Task goal
For the listing below, return the line containing "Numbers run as", the line containing "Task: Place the", and all lines in between, exactly as written and nothing else.

Dataset section
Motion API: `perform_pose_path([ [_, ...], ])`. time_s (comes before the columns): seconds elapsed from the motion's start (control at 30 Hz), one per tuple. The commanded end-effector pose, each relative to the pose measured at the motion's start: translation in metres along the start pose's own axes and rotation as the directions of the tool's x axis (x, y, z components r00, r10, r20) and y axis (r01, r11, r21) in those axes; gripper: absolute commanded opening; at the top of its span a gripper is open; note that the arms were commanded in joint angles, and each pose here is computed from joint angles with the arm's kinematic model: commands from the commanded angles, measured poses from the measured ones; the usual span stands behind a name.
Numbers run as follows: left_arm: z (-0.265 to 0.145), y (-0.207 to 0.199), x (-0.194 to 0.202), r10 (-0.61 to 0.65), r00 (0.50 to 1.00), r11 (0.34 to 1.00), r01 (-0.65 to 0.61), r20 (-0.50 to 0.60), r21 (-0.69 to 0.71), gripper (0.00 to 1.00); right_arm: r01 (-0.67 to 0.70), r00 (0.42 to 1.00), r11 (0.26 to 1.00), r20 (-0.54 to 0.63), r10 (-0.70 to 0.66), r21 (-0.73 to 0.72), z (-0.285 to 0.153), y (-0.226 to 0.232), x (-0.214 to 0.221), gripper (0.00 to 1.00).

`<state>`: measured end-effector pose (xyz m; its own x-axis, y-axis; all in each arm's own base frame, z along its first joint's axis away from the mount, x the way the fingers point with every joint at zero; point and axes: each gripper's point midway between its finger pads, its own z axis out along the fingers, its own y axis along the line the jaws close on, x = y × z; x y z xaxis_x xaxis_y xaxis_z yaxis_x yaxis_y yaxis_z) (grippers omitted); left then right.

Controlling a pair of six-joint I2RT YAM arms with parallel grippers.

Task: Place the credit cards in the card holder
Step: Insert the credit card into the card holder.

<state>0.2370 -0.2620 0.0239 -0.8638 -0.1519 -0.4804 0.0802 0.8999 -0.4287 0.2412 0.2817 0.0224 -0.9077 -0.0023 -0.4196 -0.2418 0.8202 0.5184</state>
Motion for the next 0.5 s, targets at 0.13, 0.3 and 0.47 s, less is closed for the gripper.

Written answer
Numbers run as follows: left_arm: z (-0.265 to 0.145), y (-0.207 to 0.199), x (-0.194 to 0.202), r10 (-0.61 to 0.65), r00 (0.50 to 1.00), r11 (0.34 to 1.00), r01 (-0.65 to 0.61), r20 (-0.50 to 0.60), r21 (-0.69 to 0.71), gripper (0.00 to 1.00); right_arm: r01 (-0.67 to 0.70), r00 (0.42 to 1.00), r11 (0.26 to 1.00), r20 (-0.54 to 0.63), r10 (-0.70 to 0.66), r21 (-0.73 to 0.72), z (-0.285 to 0.153), y (-0.226 to 0.232), x (-0.214 to 0.221), gripper (0.00 to 1.00).

`<state>`: measured end-effector pose (xyz m; its own x-axis, y-axis; all in each arm's own base frame, z along its first joint's axis away from the mount, x the way the fingers point with every joint at zero; point and axes: each gripper's point midway between its finger pads, its own z axis out along the fingers, its own y axis along the line the jaws close on, x = y × z; x y z xaxis_x xaxis_y xaxis_z yaxis_x yaxis_y yaxis_z) (grippers omitted); left then right.

Controlling a pair of six-joint I2RT YAM arms with parallel grippers.

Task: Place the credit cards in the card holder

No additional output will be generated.